━━━━━ Extracted entries

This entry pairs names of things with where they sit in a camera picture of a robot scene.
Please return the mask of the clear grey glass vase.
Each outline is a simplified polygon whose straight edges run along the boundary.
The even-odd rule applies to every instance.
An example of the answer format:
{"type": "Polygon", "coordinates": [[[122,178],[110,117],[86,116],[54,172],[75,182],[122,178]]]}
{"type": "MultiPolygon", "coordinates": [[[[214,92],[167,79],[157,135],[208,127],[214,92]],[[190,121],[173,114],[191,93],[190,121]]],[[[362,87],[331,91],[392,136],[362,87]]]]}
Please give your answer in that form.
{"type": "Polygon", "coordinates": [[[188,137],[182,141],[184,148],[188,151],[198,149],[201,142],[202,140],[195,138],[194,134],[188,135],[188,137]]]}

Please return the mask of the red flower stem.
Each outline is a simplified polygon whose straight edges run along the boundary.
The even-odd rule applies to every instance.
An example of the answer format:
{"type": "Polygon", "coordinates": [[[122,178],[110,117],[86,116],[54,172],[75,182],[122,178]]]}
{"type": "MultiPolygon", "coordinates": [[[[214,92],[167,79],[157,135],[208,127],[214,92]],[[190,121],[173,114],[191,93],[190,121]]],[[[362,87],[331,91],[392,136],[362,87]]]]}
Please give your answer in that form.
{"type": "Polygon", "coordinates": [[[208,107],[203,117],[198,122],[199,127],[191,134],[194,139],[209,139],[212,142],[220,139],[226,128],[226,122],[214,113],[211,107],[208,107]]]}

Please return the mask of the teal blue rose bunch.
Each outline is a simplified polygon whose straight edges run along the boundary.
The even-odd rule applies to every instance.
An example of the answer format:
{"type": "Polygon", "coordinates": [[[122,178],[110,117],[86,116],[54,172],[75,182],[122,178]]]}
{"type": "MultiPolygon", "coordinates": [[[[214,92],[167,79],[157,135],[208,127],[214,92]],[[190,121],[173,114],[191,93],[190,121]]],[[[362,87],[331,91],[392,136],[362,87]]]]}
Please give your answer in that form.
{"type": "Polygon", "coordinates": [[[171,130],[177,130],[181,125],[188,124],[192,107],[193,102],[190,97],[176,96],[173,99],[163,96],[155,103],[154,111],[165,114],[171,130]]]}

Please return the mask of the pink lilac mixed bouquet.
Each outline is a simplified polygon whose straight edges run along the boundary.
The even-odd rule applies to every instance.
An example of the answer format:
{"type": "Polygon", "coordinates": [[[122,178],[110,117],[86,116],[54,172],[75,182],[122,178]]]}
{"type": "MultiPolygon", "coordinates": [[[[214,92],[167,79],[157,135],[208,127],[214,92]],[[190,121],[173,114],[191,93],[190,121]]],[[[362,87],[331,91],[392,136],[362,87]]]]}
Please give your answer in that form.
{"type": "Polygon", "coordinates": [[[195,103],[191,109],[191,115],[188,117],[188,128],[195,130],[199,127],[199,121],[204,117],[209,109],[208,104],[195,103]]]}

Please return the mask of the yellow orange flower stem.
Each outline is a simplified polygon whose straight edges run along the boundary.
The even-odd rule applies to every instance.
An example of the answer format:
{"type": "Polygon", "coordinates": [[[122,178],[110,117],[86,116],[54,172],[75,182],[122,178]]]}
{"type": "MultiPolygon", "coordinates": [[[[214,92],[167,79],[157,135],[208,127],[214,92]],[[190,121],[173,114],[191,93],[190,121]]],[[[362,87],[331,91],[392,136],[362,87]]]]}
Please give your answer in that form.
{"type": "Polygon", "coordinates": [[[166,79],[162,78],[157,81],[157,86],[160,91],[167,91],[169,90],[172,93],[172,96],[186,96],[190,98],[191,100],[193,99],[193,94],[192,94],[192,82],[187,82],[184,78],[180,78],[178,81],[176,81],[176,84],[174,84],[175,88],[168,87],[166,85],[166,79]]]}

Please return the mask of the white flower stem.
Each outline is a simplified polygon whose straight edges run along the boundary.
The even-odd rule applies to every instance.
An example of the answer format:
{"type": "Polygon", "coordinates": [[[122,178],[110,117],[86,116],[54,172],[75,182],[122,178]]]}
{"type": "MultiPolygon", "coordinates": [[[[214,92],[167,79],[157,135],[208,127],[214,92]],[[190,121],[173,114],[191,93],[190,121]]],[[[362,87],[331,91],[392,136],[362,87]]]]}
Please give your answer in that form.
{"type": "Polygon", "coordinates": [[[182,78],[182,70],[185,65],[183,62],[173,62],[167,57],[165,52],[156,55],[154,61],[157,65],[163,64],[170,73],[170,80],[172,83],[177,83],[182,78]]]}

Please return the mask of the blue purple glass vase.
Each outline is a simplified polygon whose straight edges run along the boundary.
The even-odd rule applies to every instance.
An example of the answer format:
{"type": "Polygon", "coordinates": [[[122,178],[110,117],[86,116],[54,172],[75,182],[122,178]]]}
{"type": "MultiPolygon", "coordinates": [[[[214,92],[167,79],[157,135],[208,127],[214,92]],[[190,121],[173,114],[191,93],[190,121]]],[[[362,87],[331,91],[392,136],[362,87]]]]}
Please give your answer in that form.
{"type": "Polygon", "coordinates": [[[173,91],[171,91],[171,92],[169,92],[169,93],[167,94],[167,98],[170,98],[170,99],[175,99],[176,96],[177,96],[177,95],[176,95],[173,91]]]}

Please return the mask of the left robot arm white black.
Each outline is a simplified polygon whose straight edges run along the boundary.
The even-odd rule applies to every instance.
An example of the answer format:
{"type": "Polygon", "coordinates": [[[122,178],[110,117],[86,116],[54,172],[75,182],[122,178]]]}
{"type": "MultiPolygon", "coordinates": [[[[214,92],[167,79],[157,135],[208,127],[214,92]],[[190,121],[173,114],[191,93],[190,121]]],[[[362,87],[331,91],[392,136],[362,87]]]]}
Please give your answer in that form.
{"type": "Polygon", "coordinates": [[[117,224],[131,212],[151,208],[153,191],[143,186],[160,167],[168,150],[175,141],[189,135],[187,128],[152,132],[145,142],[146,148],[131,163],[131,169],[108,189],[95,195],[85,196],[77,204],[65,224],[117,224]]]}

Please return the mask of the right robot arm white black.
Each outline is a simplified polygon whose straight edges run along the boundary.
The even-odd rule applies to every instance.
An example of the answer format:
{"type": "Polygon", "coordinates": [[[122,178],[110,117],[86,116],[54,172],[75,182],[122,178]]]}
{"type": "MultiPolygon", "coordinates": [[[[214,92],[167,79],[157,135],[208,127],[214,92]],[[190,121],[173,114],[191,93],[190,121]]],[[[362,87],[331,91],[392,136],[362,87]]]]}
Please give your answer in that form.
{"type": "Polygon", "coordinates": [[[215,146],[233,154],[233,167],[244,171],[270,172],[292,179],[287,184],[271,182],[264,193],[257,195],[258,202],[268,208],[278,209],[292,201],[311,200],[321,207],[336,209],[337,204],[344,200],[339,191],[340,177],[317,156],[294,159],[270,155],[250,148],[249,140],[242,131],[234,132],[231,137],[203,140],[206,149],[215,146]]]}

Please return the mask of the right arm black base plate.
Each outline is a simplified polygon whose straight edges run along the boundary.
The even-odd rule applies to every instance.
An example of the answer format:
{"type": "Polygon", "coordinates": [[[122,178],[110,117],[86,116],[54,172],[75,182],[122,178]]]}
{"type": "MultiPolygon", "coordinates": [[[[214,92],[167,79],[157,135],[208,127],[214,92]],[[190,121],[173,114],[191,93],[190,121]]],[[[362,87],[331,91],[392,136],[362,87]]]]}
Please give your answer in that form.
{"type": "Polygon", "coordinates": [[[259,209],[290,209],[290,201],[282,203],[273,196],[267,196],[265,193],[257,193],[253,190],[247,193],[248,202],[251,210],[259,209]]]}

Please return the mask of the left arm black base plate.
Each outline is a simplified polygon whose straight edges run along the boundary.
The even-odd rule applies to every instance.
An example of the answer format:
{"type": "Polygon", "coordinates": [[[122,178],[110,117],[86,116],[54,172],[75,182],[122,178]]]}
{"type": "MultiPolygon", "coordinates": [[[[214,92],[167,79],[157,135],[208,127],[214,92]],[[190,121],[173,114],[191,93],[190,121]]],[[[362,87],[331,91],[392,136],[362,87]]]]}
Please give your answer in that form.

━━━━━━━━━━

● **Exercise aim**
The lines you need are those containing "flower"; find them in the records and copy them.

● **Exercise result**
Please return the mask of the red flower stem.
Please return the mask of the yellow orange flower stem.
Please return the mask of the white flower stem.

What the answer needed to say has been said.